■ EXERCISE PROMPT ■
Among the entries that follow, how many lines contain the string "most"? Write the number alone.

■ SUPPLIED RECORDS ■
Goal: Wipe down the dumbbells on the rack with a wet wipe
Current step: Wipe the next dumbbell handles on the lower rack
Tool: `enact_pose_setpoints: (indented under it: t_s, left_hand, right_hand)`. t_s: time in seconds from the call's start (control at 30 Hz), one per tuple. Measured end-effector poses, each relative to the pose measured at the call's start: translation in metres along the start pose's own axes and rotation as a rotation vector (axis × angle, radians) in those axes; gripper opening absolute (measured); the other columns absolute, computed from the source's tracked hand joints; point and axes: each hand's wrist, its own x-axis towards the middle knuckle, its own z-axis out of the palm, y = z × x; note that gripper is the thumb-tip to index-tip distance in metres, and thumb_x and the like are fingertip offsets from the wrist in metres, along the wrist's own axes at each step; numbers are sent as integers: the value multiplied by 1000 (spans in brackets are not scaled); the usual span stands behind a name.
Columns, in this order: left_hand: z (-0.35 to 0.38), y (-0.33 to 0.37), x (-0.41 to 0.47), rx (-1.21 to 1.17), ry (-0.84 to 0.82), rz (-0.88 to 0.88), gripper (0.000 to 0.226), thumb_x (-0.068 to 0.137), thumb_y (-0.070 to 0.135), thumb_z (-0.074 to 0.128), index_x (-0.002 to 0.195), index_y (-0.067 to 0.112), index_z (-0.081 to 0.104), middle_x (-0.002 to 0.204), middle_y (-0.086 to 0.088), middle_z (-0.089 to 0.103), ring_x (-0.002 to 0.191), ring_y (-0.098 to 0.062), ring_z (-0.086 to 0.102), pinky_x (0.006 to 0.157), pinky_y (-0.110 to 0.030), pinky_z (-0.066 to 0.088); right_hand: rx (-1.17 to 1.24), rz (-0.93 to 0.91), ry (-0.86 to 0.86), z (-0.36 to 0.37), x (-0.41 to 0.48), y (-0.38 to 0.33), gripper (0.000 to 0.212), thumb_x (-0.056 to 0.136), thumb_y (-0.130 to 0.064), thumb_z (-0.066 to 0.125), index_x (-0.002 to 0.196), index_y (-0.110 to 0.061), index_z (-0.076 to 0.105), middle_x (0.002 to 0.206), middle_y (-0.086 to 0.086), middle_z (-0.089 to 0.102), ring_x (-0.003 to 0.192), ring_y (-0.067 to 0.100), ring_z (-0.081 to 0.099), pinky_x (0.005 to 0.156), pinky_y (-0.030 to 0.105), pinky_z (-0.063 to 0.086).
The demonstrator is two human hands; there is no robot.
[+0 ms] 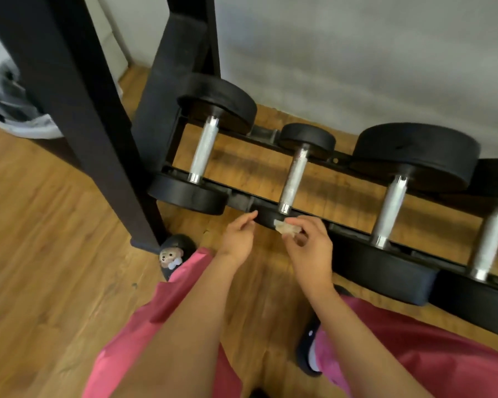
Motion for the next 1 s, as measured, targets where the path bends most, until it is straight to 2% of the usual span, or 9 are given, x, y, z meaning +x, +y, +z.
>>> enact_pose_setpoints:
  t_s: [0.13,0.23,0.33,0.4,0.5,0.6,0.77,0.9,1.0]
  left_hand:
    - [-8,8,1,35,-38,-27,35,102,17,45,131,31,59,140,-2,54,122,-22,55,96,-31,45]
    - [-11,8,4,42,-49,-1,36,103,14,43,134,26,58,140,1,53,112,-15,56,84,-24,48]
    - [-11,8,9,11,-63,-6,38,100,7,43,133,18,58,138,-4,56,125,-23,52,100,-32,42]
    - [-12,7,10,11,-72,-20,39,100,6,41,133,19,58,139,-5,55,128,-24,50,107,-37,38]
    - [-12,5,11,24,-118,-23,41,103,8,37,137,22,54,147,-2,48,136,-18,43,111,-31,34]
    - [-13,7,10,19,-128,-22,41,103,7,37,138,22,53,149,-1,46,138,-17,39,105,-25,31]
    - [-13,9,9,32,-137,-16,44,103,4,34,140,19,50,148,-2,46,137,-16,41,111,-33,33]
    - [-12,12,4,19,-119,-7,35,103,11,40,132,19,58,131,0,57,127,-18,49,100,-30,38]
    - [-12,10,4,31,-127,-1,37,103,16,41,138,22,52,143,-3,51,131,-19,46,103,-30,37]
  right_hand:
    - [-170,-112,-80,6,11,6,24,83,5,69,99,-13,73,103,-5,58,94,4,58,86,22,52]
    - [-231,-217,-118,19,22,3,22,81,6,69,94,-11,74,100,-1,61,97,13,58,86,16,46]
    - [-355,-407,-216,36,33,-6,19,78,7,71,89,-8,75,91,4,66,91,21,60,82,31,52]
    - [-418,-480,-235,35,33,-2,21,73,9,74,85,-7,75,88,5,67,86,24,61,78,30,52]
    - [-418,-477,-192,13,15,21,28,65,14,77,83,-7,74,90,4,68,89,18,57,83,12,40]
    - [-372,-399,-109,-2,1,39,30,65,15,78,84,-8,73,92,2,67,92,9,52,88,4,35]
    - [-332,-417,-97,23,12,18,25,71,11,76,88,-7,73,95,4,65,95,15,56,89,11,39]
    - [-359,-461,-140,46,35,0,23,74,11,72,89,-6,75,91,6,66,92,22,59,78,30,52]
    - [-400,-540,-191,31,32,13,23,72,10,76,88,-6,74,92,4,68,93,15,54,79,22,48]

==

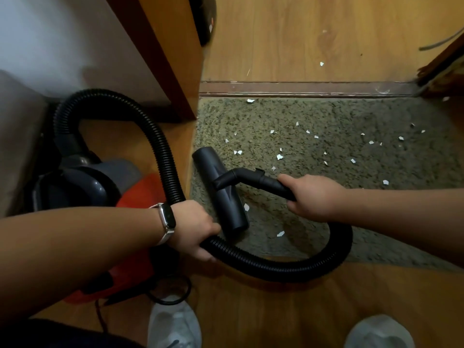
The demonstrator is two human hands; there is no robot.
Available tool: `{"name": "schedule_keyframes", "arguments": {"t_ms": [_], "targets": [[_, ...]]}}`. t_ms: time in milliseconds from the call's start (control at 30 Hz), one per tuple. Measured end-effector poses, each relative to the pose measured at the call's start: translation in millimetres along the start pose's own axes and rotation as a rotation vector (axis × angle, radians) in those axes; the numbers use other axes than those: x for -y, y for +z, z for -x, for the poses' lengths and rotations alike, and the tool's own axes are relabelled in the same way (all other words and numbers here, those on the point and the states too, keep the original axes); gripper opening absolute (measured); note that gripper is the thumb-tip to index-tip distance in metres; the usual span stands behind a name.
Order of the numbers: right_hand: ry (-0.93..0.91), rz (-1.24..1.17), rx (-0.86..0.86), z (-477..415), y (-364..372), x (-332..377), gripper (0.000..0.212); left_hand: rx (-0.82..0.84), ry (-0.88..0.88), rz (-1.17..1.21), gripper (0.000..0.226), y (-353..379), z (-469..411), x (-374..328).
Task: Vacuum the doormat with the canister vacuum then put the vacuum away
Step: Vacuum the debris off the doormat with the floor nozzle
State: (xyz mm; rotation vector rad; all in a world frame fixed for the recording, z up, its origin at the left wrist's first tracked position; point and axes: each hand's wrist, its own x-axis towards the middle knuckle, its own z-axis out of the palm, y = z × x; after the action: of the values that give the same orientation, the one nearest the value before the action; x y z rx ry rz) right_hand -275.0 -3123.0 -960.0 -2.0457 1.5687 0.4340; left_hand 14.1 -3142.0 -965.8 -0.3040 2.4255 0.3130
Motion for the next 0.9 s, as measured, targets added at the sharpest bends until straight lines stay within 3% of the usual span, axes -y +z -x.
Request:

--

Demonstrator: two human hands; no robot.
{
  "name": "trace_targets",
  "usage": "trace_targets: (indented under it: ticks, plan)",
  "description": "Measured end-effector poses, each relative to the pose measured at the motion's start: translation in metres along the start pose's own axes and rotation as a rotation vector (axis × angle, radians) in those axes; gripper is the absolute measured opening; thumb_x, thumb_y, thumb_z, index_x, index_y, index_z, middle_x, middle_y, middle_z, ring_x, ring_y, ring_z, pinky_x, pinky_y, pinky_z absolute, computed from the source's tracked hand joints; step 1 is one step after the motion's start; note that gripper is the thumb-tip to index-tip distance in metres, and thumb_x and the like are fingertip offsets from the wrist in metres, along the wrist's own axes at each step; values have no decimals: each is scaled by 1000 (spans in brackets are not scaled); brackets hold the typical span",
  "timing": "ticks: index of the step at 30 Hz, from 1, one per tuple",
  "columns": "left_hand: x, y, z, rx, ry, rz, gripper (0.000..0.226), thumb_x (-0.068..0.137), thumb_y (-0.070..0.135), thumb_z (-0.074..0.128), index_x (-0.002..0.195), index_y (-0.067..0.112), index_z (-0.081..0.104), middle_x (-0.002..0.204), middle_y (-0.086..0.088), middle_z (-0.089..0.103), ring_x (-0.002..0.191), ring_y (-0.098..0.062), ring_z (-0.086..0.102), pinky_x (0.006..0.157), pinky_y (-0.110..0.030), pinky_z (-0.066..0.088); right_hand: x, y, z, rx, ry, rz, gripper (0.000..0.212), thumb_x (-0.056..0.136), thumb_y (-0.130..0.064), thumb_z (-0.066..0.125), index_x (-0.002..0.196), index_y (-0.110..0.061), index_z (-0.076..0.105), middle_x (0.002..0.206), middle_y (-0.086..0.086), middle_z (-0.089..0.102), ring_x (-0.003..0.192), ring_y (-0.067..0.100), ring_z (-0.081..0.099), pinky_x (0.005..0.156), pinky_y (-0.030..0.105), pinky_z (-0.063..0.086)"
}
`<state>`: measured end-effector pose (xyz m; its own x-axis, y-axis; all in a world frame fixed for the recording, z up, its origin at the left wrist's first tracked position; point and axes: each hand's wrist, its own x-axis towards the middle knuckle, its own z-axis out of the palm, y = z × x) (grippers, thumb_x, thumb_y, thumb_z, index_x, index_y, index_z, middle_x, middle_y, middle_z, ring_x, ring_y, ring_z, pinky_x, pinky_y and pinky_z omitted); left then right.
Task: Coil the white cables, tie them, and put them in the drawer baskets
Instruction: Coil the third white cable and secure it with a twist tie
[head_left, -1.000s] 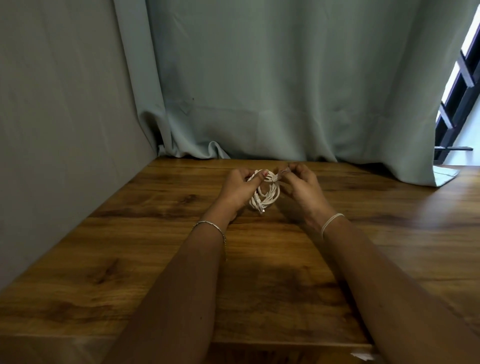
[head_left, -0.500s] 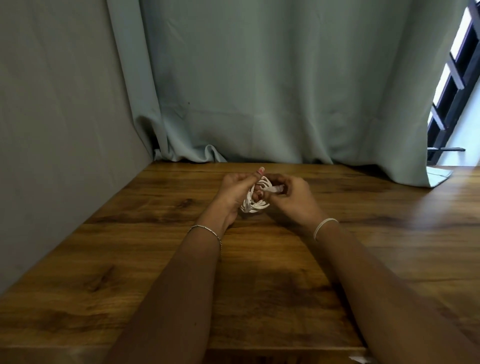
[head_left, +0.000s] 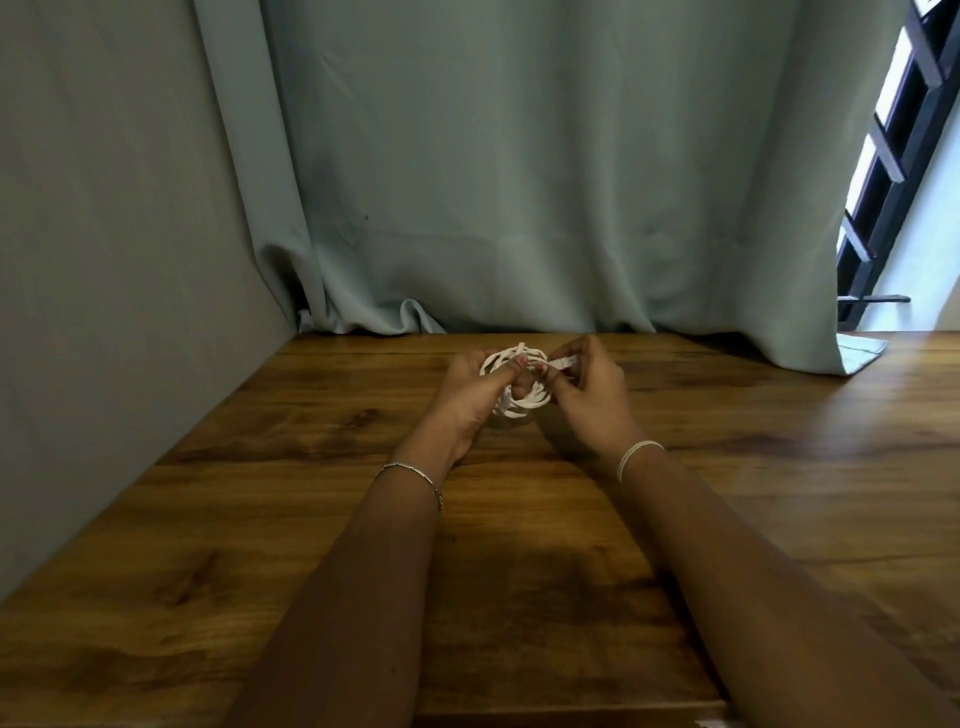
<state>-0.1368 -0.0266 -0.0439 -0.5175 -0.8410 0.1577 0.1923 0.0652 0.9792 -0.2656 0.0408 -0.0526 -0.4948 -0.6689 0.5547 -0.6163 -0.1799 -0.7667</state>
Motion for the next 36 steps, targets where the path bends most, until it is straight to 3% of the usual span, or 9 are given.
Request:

■ RESPONSE ■
2